As impact investing grows, so does the need for investment networks to connect these often disparate groups driving the field’s progress. Impact investing networks serve three key purposes for the individuals and organizations that they bring together.

1. Sharing Data

Sharing data is the bedrock of most impact investment networks. As new approaches and ideas emerge among practitioners, the lessons learned and the data collected can be invaluable tools for identifying best practices, especially within a particular sector.

Mission Investors Exchange, a network of foundations and family offices committed to impact investing, shares case studies from its more than 200 member organizations via conferences, webinars, newsletters, and other tools. The Intentional Endowments Network, which connects 160 leaders and managers of universities and other endowments, offers similar resources to its network. The SASB Alliance of the Sustainability Accounting Standards Board takes the data-sharing among the asset managers, asset owners, and companies in its network a step further, collectively examining the financial impact of environmental, social, and governance (ESG) issues and how organizations are responding.

Sharing data is the bedrock of most impact investment networks.

2. Building Credibility

Impact investment networks also help build credibility within and beyond the field. This can include establishing a baseline that network members must meet, or empowering the network to advocate for global changes with a consistent message.

Investors wishing to join the UN Principles for Responsible Investment network, which has grown to 2,300 members since its 2006 founding, must sign on to its six “voluntary and aspirational” principles. In contrast, the investors that comprise the Global Impact Investing Network‘s (GIIN) membership range from those just beginning to transition their portfolio to impact to pioneers in the field. The GIIN’s data collection on the field’s growth has become ubiquitous and definitive in the narrative of impact investing. As You Sow is even more intentional about engagement with the world: it works with corporate shareholders to help them advocate for sustainability and other positive changes businesses can make for people and the planet.

3. Fostering Opportunities

Lastly, impact investing networks facilitate connections among its members to drive dealflow and other opportunities.
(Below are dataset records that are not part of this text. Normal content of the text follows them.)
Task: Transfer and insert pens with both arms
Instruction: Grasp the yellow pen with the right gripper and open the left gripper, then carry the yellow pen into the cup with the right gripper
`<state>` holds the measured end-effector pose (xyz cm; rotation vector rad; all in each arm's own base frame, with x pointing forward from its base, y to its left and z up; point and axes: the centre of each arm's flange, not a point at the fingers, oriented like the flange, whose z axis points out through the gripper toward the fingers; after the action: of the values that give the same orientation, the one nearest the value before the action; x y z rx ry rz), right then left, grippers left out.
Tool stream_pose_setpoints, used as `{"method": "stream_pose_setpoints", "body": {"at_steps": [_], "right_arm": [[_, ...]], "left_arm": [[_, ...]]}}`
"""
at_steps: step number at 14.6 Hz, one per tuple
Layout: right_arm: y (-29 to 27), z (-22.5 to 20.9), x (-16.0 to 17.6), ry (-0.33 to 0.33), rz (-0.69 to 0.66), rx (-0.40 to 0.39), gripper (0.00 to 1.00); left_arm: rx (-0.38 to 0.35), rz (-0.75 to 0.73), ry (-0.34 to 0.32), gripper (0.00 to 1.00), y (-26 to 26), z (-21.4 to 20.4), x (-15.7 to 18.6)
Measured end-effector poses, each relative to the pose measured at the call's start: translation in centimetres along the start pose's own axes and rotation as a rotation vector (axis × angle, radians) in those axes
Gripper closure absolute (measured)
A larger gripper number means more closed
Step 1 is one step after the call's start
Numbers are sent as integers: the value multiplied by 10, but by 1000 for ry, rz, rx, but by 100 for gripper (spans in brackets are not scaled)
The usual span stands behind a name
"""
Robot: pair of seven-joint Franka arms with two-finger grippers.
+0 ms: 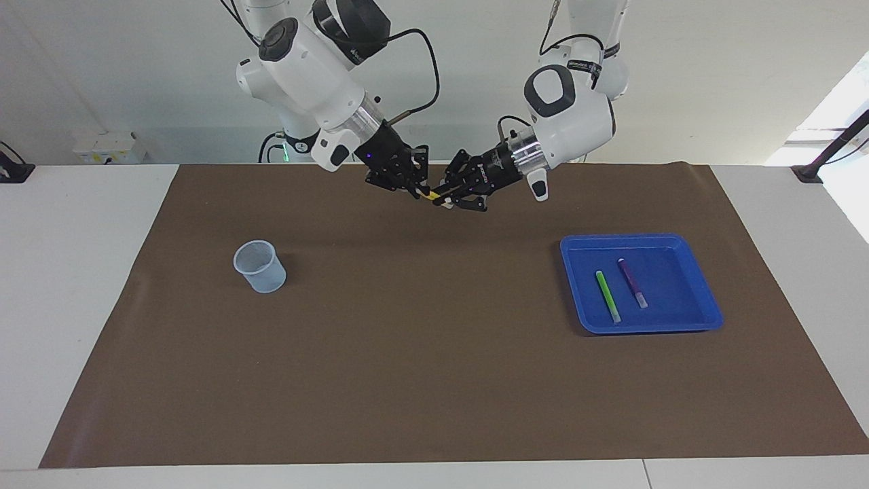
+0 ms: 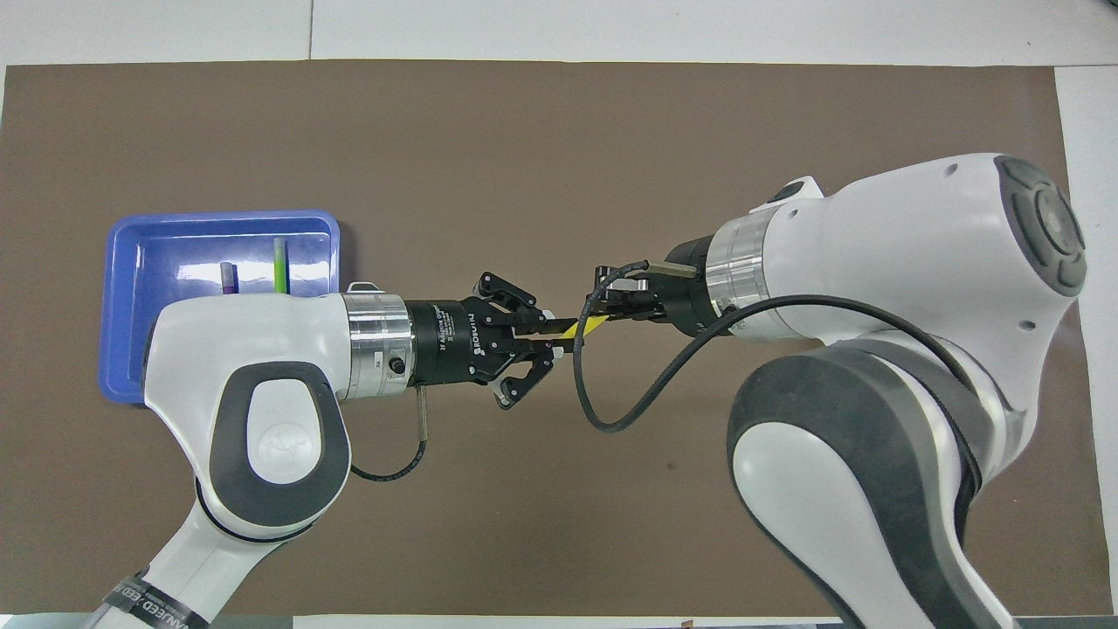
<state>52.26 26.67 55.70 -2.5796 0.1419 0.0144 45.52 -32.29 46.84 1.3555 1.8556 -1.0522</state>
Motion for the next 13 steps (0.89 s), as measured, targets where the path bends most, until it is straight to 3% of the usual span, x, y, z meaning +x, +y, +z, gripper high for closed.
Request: {"method": "stream_pose_setpoints", "body": {"at_steps": [3,5,8,9,11,13], "right_arm": [[1,-1,1,2,3,0,83],[3,-1,3,3,7,0,83],[5,1,3,-12,9,-8,83],[8,0,1,-30,-7,-34,83],[18,-13,2,-58,-102,-164,83],[37,-39,9,-92,-220,-262,83]], "left_arm": [[-13,3,-1,83,-1,1,-1],[-44,7,-13,66,-1,-3,-6],[-63,17,-24,31,-4,-9,-12],[-64,19,-25,20,-5,-9,-13],[-66,19,-24,0,-5,-8,-13],[-68,32,-12,0,-4,-9,-12]]}}
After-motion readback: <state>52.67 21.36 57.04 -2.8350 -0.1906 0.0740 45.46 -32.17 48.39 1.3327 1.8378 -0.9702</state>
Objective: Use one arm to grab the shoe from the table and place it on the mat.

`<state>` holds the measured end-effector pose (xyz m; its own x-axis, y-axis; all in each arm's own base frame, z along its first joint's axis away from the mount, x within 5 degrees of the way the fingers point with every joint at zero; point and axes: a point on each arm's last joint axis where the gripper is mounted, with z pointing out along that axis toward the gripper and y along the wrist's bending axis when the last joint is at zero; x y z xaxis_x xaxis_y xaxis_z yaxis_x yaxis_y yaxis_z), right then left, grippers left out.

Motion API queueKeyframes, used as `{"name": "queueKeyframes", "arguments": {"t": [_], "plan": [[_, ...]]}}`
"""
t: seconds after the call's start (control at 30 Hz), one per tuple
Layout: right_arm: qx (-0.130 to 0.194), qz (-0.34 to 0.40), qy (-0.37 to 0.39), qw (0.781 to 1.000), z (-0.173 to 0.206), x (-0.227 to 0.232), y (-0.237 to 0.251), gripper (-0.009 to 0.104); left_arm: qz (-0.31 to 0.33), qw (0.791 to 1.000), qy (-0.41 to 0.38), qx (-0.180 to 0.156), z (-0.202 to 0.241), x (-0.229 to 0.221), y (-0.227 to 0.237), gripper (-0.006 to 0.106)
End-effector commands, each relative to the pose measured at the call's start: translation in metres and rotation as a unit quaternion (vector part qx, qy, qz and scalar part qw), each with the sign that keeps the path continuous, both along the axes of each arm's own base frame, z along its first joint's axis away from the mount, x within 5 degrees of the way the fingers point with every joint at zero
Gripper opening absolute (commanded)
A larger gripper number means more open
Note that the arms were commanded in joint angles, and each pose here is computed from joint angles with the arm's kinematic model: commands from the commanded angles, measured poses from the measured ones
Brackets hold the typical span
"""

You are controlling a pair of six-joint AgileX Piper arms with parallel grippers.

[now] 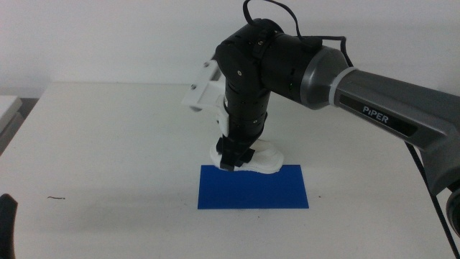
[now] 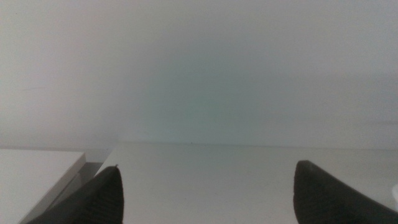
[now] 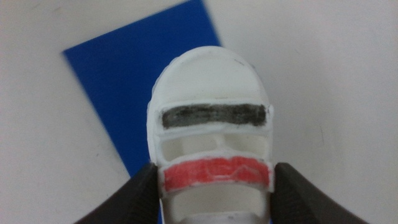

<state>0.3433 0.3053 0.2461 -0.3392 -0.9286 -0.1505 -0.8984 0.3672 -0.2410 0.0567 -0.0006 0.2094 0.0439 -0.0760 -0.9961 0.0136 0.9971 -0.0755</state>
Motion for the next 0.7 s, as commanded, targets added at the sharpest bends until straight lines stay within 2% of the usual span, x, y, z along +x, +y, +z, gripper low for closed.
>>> {"name": "queueKeyframes", "arguments": {"t": [0.0, 0.1, 0.27, 0.43, 0.53, 0.67], "plan": [[-0.010, 0.085, 0.002, 0.996, 0.004, -0.004, 0.001, 0.010, 0.000, 1.000, -0.007, -0.001, 0.001, 0.000, 0.000, 0.094], [-0.010, 0.103, 0.008, 0.995, 0.002, -0.004, 0.003, 0.008, 0.000, 1.000, -0.007, -0.001, 0.001, 0.000, 0.000, 0.094], [0.008, 0.095, 0.035, 0.995, -0.009, -0.002, 0.004, 0.007, 0.000, 1.000, -0.007, -0.001, 0.001, 0.000, 0.000, 0.094], [0.002, 0.082, 0.049, 0.995, -0.019, 0.004, -0.003, 0.007, 0.000, 1.000, -0.007, -0.001, 0.001, 0.000, 0.000, 0.094], [-0.014, 0.077, 0.071, 0.994, -0.034, 0.004, -0.012, 0.007, 0.000, 1.000, -0.007, -0.001, 0.001, 0.000, 0.000, 0.094], [-0.009, 0.078, 0.063, 0.995, -0.051, 0.006, -0.018, 0.007, 0.000, 1.000, -0.007, -0.001, 0.001, 0.000, 0.000, 0.094]]}}
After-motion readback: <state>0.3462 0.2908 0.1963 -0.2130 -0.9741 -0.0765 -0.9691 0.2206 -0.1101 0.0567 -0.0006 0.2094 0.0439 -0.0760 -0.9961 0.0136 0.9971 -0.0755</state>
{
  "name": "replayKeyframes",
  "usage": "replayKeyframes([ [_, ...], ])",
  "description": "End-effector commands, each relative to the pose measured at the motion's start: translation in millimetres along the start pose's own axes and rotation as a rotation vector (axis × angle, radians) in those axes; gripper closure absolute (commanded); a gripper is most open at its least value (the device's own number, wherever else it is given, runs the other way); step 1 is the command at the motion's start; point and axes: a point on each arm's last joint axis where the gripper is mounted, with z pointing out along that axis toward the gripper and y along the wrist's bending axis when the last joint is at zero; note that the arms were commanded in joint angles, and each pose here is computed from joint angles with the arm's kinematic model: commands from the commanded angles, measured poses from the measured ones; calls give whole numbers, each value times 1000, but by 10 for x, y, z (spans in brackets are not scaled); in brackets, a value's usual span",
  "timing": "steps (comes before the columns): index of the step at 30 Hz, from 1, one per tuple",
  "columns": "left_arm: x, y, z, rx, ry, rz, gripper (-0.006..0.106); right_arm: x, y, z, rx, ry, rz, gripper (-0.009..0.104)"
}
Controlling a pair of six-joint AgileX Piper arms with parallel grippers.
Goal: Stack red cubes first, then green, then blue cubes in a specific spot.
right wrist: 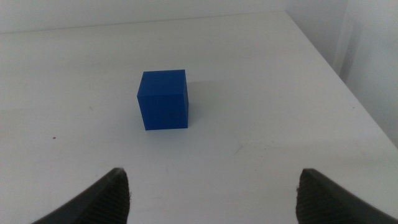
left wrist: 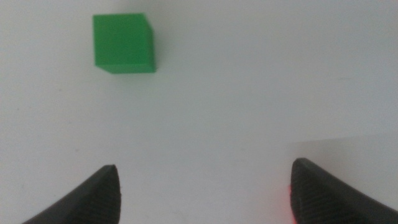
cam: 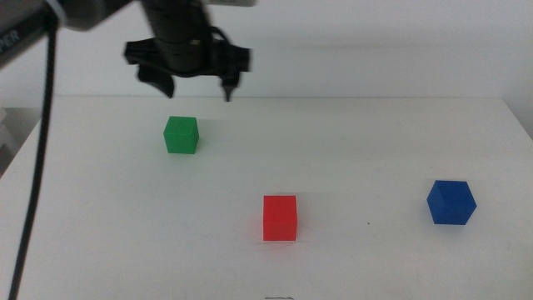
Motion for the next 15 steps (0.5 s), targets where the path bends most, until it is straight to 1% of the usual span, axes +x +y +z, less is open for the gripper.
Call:
replayKeyframes([
  [1,-99,223,-159,68,-13,6,7,-125,4,-40,-1,-109,-20,22],
  [4,-270,443,85,128,7,-38,7,-125,4,-40,-1,-109,-20,22],
  [8,-430,633,481,149,44,-96,7,-125,4,-40,-1,-109,-20,22],
  [11,-527,707,711,143,43,-103,7,-125,4,-40,-1,-109,-20,22],
  [15,-620,757,957,102,9,-96,7,-125,4,-40,-1,-109,-20,22],
])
GrowInclusive—a project of the World Bank, IDFC, and the World Economic Forum—offers an investment network matchmaking platform for its members to find ways to scale their impact through partnership-building. Ceres connects business leaders with researchers and policymakers as part of the network’s mission to make the business case for sustainability.

Working in concert, these three pillars stand to support impact investing as it trends toward the mainstream.